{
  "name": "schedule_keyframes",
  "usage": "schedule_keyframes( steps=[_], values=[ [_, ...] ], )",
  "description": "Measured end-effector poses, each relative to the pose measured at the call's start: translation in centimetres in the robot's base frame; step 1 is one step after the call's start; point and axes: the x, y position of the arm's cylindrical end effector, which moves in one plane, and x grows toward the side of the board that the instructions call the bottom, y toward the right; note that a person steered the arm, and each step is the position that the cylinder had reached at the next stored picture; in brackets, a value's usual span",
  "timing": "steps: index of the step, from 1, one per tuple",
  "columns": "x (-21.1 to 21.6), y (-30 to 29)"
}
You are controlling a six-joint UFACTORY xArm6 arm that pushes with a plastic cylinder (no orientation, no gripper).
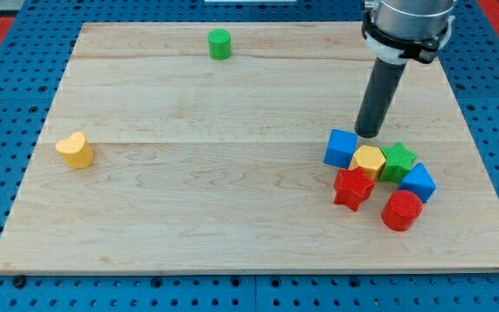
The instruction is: Push the green circle towards the centre of the board
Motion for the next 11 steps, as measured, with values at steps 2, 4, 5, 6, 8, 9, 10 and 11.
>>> schedule_keyframes(
  steps=[2,4,5,6,8,9,10,11],
  values=[
    [0.4,-3.1],
    [0.5,-3.3],
    [-5.1,-3.3],
    [-13.2,-3.5],
    [-22.2,-11.4],
    [-22.6,-17.0],
    [-22.3,-20.7],
    [-19.1,-19.7]
  ],
)
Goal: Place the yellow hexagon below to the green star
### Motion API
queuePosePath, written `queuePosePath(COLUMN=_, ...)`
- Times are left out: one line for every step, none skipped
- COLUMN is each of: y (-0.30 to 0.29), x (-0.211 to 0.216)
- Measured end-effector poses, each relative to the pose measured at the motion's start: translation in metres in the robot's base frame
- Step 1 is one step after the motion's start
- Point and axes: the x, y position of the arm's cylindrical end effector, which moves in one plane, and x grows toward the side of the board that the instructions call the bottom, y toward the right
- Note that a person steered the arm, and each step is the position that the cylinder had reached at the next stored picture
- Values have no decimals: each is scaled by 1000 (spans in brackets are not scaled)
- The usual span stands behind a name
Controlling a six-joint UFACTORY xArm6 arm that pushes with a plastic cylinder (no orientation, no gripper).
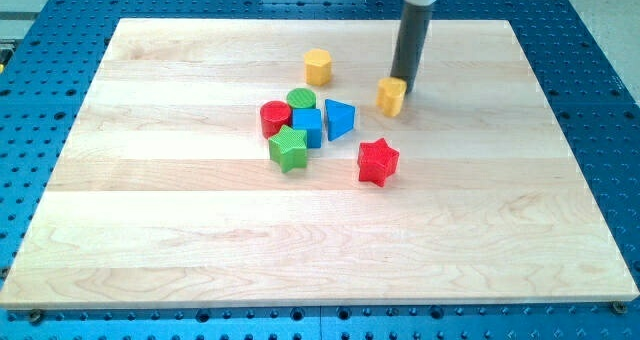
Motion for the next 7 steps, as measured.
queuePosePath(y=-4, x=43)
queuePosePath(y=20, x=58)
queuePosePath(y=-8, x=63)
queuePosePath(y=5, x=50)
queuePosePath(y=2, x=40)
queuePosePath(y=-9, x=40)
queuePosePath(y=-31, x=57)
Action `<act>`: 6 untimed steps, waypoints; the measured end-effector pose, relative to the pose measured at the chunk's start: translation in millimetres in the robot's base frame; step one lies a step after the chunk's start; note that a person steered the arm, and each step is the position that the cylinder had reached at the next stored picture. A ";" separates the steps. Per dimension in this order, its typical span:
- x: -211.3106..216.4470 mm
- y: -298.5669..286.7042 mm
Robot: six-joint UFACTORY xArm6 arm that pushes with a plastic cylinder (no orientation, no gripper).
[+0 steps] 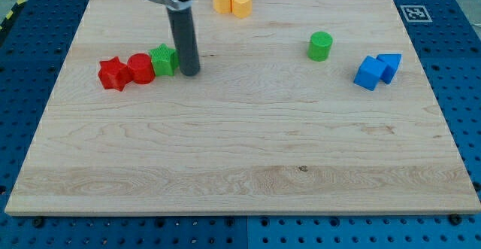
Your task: Move the red circle to the down a bit
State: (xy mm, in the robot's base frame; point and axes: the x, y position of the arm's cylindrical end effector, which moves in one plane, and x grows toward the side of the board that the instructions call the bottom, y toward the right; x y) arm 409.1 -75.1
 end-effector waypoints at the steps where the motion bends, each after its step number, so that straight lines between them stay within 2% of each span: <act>1: 57.3 -0.6; 2: 105.8 -65.6; 3: 101.9 -172.2; 4: 64.8 -228.2; 6: 24.6 -229.8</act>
State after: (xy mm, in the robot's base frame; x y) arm 433.6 -304.9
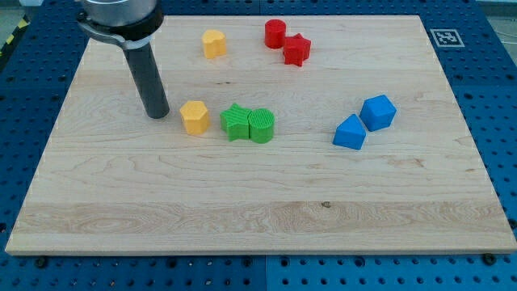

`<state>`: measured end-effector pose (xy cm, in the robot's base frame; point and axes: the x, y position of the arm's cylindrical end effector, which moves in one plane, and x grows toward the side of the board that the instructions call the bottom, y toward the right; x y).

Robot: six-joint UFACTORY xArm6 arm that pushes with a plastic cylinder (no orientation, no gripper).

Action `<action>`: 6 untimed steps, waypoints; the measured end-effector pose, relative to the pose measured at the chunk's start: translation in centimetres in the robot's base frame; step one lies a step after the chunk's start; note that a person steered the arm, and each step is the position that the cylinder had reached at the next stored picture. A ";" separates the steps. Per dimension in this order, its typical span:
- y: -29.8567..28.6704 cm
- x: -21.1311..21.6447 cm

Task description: Push the yellow hexagon close to green star

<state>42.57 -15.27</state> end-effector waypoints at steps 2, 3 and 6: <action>2.4 1.0; 3.3 1.0; 2.9 -5.1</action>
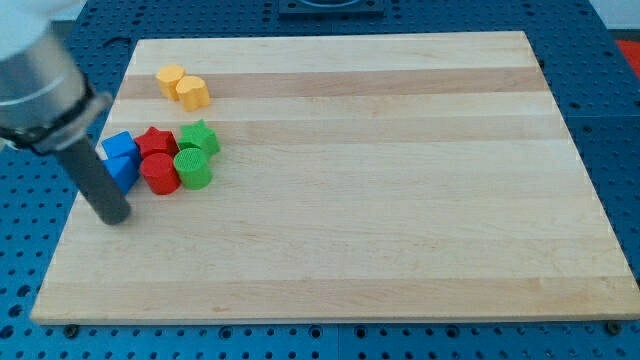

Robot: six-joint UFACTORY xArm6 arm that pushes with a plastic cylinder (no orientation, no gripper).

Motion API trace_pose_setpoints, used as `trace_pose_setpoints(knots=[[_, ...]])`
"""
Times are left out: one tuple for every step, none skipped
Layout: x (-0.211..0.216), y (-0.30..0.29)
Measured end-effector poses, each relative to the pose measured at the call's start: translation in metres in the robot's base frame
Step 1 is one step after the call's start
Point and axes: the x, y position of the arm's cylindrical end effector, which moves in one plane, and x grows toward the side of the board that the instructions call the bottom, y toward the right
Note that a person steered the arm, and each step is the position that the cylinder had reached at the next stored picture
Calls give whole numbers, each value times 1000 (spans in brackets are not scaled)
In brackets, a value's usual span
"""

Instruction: Slide the yellow hexagon and yellow heart down a bit

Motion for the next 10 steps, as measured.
trace_pose_setpoints(knots=[[-43, -20], [-49, -40], [-42, -46], [-41, -46], [-46, -46], [-49, -46], [-30, -46], [1, -45], [59, -35], [64, 23]])
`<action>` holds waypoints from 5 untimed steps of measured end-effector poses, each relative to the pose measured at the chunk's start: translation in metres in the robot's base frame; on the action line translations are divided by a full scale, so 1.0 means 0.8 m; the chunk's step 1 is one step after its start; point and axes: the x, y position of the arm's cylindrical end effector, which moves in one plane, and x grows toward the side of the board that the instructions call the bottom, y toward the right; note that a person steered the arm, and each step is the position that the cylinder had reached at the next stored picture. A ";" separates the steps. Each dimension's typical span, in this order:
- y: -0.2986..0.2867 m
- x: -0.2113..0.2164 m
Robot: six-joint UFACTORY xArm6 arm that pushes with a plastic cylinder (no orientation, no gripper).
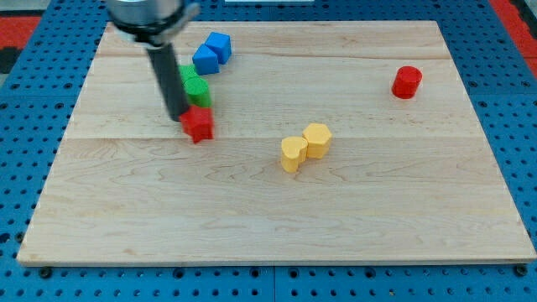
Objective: Move the red star towards the top center
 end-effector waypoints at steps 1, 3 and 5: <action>-0.005 0.022; 0.002 0.082; 0.127 -0.036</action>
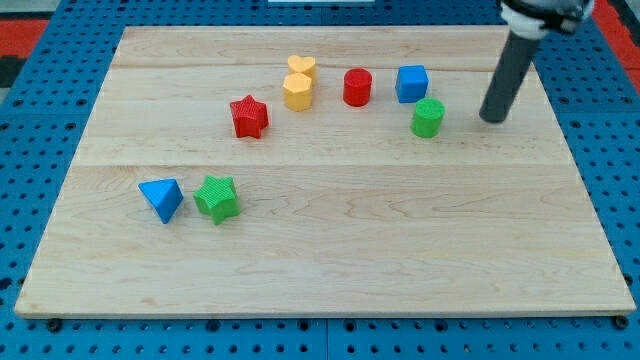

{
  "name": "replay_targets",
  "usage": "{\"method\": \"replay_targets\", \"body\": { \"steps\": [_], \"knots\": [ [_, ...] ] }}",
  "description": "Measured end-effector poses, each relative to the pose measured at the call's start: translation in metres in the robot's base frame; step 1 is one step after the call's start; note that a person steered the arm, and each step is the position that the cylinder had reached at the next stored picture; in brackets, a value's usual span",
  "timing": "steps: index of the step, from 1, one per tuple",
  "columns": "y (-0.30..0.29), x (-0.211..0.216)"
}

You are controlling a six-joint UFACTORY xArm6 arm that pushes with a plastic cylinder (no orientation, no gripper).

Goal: Push blue cube to the right of green star

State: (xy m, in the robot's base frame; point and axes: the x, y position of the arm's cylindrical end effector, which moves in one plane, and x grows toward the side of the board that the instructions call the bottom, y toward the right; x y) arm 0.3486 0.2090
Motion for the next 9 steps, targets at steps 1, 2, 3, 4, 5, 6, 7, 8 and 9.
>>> {"method": "replay_targets", "body": {
  "steps": [1,2,3,4,5,6,7,8,9],
  "knots": [
    [-0.026,-0.046],
    [-0.064,-0.063],
    [-0.099,-0.057],
    [-0.116,-0.035],
    [-0.119,-0.006],
    [-0.148,0.027],
    [-0.17,0.073],
    [-0.167,0.1],
    [-0.155,0.128]
  ]
}}
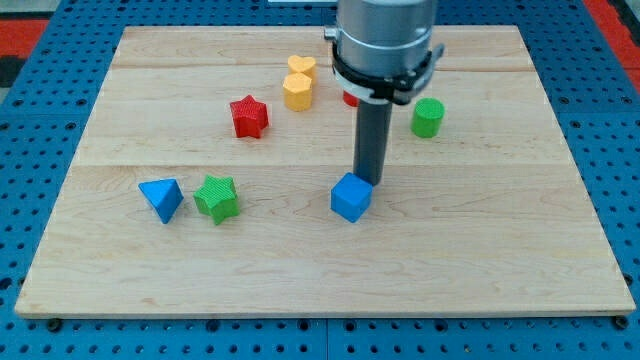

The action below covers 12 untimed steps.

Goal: Push blue cube to the right of green star

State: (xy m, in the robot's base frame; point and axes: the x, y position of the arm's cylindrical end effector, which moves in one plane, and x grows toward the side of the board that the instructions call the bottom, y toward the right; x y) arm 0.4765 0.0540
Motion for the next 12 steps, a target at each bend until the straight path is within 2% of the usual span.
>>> {"method": "replay_targets", "body": {
  "steps": [3,4,7,9,10,12],
  "knots": [
    [-0.004,0.061],
    [-0.005,0.067],
    [-0.023,0.046],
    [-0.04,0.07],
    [-0.046,0.096],
    [-0.059,0.085]
  ]
}}
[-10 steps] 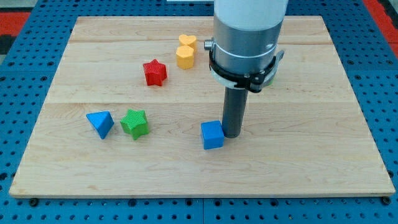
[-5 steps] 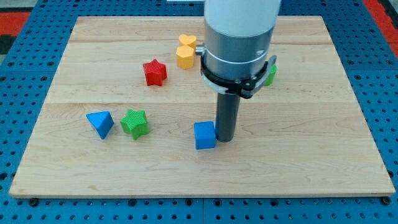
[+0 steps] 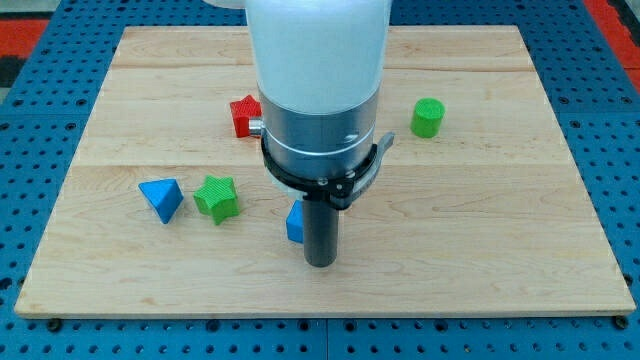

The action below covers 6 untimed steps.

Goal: Push blue cube to the right of green star

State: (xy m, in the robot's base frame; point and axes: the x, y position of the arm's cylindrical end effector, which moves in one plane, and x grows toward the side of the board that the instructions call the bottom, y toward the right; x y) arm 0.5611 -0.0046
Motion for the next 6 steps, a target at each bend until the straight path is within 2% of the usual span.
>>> {"method": "replay_targets", "body": {
  "steps": [2,4,6],
  "knots": [
    [-0.004,-0.016],
    [0.025,-0.017],
    [0.026,-0.04]
  ]
}}
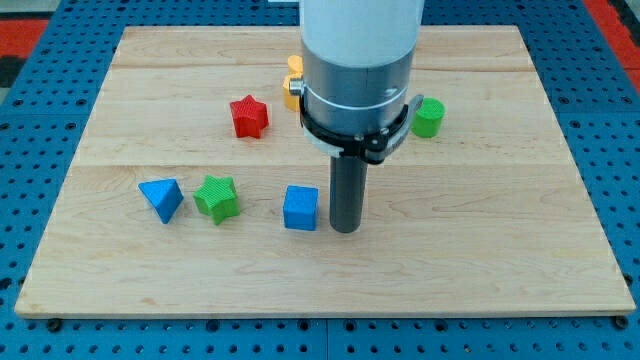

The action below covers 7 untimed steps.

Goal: Push blue cube to the right of green star

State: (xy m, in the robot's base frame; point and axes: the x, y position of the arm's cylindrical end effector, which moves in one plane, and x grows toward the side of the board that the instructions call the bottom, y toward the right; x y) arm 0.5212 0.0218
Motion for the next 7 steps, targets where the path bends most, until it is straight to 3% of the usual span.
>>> {"method": "replay_targets", "body": {
  "steps": [7],
  "knots": [
    [-0.046,-0.013]
  ]
}}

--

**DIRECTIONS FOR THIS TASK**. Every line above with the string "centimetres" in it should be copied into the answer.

**RESPONSE TO THE EXERCISE**.
  "description": "Measured end-effector poses, each relative to the pose measured at the call's start: translation in centimetres in the robot's base frame; step 1 is one step after the call's start; point and axes: the x, y position of the arm's cylindrical end effector, which moves in one plane, and x grows toward the side of the board that the instructions call the bottom, y toward the right; note that a person steered the arm, and each step is the position that the cylinder had reached at the next stored picture; in brackets, a value's usual span",
Action `<action>`: 6 untimed steps, waypoints; the measured end-effector pose, relative to the pose measured at the chunk's start: translation in centimetres in the robot's base frame; step one lies a step after the chunk's start; note that a person steered the arm, and each step is the position that the cylinder had reached at the next stored picture. A ";" separates the steps. Per dimension in this order, its typical span:

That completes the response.